Work task: Copy each line of the data below in which the word "circular" can be found.

___ Material supplied

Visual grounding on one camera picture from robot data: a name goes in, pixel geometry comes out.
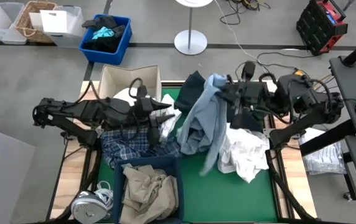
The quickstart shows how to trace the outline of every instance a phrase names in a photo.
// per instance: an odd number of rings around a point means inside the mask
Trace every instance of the plastic bag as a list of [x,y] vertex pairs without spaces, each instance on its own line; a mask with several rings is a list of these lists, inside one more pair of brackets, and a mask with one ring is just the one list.
[[[324,131],[307,128],[306,134],[302,135],[299,143],[303,144],[321,134]],[[302,157],[305,170],[310,175],[317,174],[346,174],[344,159],[342,157],[341,143],[336,142],[330,146]]]

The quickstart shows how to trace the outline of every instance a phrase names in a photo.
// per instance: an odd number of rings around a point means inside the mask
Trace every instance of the blue plaid fabric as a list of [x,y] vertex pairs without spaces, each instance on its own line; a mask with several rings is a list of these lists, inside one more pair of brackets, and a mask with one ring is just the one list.
[[180,148],[174,140],[161,142],[158,145],[149,147],[148,143],[148,127],[140,126],[136,137],[134,136],[136,127],[123,129],[121,131],[112,130],[105,131],[101,135],[102,156],[103,159],[114,169],[115,164],[121,160],[135,159],[140,157],[154,156],[179,156]]

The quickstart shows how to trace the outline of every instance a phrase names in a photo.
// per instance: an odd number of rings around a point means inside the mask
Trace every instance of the clothes pile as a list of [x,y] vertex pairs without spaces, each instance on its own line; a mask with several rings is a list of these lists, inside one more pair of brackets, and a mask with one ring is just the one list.
[[[260,170],[268,168],[265,150],[269,149],[269,141],[261,134],[266,114],[255,116],[244,111],[245,129],[230,129],[233,109],[217,96],[227,81],[226,75],[216,73],[207,80],[198,71],[189,75],[175,102],[169,95],[162,99],[173,106],[161,113],[175,116],[159,127],[160,143],[149,145],[147,126],[140,126],[138,132],[136,127],[107,131],[101,135],[104,160],[113,169],[116,162],[127,159],[205,152],[200,175],[207,175],[217,163],[222,173],[236,172],[250,183]],[[122,90],[115,97],[132,106],[135,99],[128,92]]]
[[117,51],[126,29],[125,25],[117,25],[113,16],[100,16],[94,20],[85,21],[82,27],[95,30],[92,40],[83,43],[84,49],[109,53]]
[[125,166],[121,224],[144,224],[163,220],[179,206],[177,179],[152,166]]

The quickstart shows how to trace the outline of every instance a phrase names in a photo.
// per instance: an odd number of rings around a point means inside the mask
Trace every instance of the blue storage bin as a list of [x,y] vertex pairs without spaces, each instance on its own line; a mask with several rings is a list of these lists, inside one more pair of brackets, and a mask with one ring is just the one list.
[[115,184],[113,186],[113,223],[119,223],[123,204],[121,203],[124,195],[124,184],[126,176],[123,174],[122,164],[131,164],[132,166],[152,165],[153,169],[163,169],[167,175],[177,179],[178,185],[178,209],[164,220],[154,220],[150,223],[157,224],[178,224],[184,219],[184,189],[178,158],[174,156],[146,157],[140,159],[128,159],[119,161],[115,166]]
[[[109,16],[107,14],[97,14],[93,19],[101,16]],[[87,29],[85,32],[84,38],[80,44],[80,50],[84,53],[85,57],[90,62],[99,62],[99,63],[107,63],[111,65],[119,65],[121,61],[123,61],[124,54],[126,53],[129,40],[133,35],[133,31],[131,30],[131,20],[127,17],[120,17],[120,16],[113,16],[117,25],[125,25],[126,29],[124,31],[123,36],[121,37],[120,43],[118,44],[117,51],[115,53],[108,53],[108,52],[100,52],[96,50],[88,50],[83,49],[83,43],[89,41],[93,37],[93,33],[96,30],[91,28]]]

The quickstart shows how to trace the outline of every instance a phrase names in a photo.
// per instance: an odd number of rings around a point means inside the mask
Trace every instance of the green mat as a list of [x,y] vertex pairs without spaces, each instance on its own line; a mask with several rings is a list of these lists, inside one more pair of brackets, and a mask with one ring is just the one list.
[[[176,99],[179,88],[163,88],[162,94]],[[182,125],[183,119],[176,126]],[[275,222],[271,182],[267,170],[262,170],[247,184],[236,173],[223,174],[214,169],[199,176],[205,154],[181,159],[184,181],[185,222]],[[113,170],[102,160],[98,181],[113,186]]]

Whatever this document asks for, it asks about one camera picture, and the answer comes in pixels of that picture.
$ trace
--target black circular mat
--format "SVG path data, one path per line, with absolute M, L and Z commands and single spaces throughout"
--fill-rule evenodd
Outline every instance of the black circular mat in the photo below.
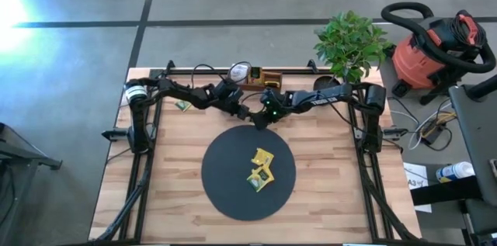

______

Written response:
--target black circular mat
Outline every instance of the black circular mat in the photo below.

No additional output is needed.